Copying exactly, give the lines in the material below from the one with "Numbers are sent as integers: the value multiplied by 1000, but" to the one with "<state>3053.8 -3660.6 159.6", ends included, and nothing besides.

= = = =

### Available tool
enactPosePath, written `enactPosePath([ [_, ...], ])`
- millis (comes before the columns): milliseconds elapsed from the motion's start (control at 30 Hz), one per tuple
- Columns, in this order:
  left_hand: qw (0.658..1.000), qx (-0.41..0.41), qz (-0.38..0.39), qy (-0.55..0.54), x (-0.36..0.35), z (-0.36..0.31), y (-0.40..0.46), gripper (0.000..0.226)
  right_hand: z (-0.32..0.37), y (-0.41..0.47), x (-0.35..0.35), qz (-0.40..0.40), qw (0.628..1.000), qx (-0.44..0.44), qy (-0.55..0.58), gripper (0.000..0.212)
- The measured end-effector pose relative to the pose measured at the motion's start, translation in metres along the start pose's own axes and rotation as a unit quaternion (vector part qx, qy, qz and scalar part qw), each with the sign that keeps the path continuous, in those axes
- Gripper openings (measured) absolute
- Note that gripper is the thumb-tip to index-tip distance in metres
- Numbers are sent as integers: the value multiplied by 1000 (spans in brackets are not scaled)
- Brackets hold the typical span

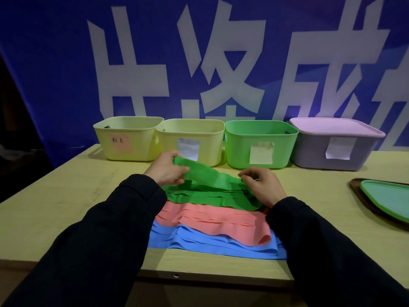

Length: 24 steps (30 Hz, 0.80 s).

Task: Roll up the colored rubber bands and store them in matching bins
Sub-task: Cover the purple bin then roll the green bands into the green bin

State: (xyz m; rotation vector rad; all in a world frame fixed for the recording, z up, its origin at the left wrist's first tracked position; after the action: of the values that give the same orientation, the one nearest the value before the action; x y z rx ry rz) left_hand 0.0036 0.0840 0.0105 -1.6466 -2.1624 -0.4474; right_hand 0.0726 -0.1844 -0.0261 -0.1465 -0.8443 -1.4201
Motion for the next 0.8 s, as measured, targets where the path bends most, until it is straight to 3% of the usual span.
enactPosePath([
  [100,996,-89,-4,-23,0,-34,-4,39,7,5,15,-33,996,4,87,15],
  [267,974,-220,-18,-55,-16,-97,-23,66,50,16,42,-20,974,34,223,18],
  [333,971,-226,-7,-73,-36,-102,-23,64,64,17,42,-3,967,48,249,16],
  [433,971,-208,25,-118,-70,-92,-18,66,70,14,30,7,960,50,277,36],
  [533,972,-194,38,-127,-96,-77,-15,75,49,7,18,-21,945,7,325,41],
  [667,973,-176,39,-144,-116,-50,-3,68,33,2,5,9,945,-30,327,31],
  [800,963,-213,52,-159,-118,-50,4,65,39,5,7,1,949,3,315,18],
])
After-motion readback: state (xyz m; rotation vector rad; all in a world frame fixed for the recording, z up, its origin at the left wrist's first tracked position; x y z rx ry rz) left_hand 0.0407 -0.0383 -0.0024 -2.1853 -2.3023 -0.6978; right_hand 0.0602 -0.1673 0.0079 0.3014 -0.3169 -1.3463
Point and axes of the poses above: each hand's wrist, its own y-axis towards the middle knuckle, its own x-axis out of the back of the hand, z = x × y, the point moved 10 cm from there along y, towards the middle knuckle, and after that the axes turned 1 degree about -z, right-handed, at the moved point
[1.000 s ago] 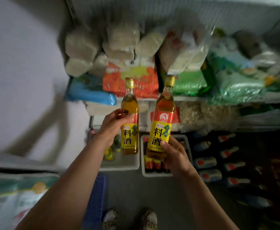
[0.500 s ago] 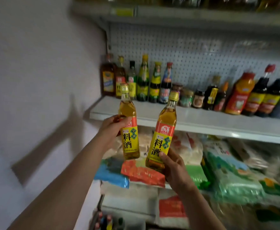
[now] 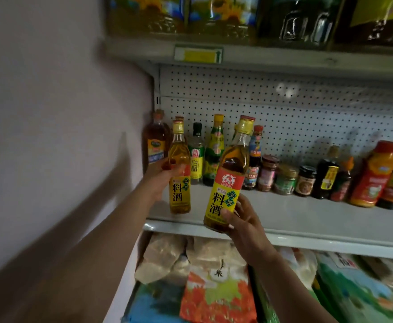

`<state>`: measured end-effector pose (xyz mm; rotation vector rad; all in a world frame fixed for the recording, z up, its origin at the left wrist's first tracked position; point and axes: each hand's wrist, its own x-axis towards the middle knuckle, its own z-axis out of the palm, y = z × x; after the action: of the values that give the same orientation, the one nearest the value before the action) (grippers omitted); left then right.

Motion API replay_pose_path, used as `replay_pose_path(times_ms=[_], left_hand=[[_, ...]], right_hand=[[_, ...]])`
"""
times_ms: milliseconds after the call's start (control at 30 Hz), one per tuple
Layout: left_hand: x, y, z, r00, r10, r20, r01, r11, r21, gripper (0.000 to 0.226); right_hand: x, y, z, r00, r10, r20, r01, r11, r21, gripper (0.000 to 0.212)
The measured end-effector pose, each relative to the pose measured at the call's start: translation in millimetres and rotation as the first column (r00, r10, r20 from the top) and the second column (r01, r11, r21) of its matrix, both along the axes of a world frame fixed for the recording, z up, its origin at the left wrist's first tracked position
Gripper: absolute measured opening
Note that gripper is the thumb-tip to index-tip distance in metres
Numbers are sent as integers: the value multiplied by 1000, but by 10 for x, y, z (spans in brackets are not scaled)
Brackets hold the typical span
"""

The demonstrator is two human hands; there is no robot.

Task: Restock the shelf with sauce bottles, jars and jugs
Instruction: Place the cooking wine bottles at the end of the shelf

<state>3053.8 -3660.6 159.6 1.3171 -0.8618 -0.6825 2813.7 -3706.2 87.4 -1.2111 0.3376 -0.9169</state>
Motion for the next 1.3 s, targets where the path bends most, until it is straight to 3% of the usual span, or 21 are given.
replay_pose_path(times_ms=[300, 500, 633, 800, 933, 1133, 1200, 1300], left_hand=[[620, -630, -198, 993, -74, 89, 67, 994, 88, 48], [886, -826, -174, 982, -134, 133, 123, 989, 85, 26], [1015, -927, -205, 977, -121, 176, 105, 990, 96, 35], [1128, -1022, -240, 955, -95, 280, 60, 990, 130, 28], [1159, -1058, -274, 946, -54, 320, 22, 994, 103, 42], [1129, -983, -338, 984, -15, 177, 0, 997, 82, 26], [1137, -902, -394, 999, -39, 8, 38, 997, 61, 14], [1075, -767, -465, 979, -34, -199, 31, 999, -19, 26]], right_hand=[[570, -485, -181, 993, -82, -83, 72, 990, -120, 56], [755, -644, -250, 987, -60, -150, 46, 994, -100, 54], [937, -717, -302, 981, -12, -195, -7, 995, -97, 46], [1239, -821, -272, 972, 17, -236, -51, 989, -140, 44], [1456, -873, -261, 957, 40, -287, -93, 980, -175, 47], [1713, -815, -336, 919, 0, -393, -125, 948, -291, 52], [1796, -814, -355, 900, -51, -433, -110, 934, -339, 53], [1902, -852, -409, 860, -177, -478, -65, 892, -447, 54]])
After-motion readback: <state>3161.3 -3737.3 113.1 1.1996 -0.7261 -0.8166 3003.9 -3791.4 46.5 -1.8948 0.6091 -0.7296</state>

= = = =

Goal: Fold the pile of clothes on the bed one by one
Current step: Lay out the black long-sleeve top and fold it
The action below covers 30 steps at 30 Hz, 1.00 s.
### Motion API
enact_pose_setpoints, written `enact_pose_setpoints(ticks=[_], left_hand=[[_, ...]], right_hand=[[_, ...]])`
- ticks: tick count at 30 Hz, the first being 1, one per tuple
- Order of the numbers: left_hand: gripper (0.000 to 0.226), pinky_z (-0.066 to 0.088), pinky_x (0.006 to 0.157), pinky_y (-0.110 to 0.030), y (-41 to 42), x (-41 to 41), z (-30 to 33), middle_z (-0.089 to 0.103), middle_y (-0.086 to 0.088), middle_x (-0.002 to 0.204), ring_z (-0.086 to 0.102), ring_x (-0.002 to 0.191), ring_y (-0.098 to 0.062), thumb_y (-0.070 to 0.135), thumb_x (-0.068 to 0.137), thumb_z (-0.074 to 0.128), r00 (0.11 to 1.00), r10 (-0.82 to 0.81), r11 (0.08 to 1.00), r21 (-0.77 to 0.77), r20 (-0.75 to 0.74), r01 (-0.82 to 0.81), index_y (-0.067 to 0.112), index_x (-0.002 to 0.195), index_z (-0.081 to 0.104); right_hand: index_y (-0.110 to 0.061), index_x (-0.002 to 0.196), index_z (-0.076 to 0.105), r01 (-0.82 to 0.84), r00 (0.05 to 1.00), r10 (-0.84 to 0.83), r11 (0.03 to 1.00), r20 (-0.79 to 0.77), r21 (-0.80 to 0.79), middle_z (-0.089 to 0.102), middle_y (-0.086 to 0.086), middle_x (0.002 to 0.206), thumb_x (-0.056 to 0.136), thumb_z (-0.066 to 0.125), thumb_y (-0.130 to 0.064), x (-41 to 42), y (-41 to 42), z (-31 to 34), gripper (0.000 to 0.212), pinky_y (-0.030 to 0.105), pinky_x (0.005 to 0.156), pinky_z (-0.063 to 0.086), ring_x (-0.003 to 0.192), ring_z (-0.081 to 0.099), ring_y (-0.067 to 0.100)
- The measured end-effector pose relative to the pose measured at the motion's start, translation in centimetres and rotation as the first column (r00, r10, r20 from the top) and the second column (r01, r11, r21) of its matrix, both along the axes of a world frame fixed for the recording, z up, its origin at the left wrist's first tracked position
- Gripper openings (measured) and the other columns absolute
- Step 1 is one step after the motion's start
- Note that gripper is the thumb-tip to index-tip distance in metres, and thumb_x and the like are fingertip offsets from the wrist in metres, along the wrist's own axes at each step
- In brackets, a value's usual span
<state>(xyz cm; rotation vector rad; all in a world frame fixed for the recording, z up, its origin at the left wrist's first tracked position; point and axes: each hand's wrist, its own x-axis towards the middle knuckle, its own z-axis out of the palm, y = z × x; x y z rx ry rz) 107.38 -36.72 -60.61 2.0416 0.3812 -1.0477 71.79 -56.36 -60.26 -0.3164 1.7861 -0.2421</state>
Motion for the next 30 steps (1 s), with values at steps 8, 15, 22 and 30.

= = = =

--- Solved exercise ---
Numbers are sent as integers: the value multiplied by 1000, but by 10 for x, y, z (spans in brackets are not scaled)
Brackets hold the typical span
"""

The demonstrator is two human hands; there is no robot.

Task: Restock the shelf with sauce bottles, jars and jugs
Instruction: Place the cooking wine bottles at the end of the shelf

<state>3053.8 -3660.6 159.6 1.3171 -0.8618 -0.6825 2813.7 -3706.2 87.4 -1.2111 0.3376 -0.9169</state>

The response is now complete.